**Activity:** For each line of the listing that includes the word "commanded", show the whole line.
┌──
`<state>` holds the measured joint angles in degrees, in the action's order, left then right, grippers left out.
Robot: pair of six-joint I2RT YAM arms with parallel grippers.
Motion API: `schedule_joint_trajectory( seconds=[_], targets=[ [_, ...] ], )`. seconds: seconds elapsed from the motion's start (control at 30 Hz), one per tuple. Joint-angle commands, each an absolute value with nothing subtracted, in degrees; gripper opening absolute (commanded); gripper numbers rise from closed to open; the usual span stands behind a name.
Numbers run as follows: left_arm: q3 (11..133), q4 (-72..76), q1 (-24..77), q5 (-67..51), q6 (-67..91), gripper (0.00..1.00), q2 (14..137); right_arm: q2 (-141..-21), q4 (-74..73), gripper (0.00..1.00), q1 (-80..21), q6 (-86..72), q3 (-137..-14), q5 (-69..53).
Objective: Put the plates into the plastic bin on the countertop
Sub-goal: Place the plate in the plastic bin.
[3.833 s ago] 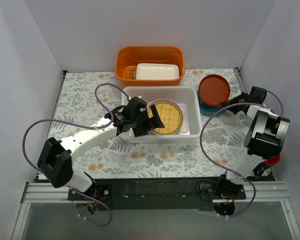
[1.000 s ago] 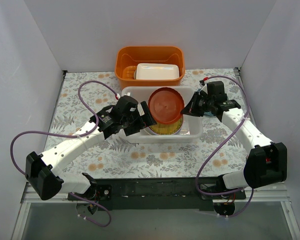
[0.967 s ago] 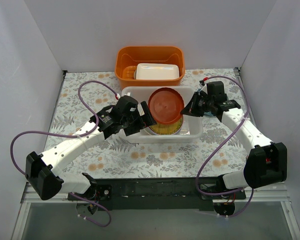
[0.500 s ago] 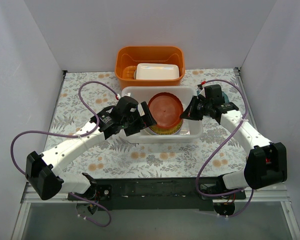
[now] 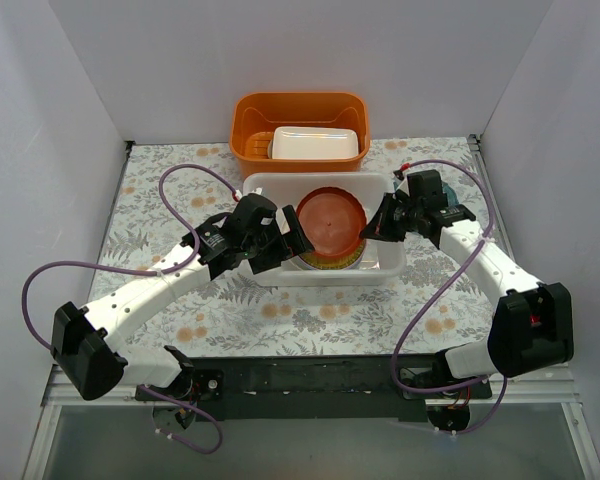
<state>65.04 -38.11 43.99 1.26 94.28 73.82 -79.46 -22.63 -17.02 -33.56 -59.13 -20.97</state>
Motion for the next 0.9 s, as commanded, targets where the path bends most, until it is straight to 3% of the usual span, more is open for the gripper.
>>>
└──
**Answer for this exercise:**
Motion API: `schedule_joint_trajectory( seconds=[_], targets=[ [_, ...] ], )`. seconds: seconds elapsed from the motion's start (control at 30 Hz), one per tuple. Joint-angle commands, each an absolute value with nothing subtracted, in degrees; gripper opening absolute (commanded); gripper numbers rise from closed to open; the usual span stands behind a name.
Motion for the next 0.9 s, as commanded, targets where the path bends most, until it is straight to 3% of the usual span, more is open for the gripper.

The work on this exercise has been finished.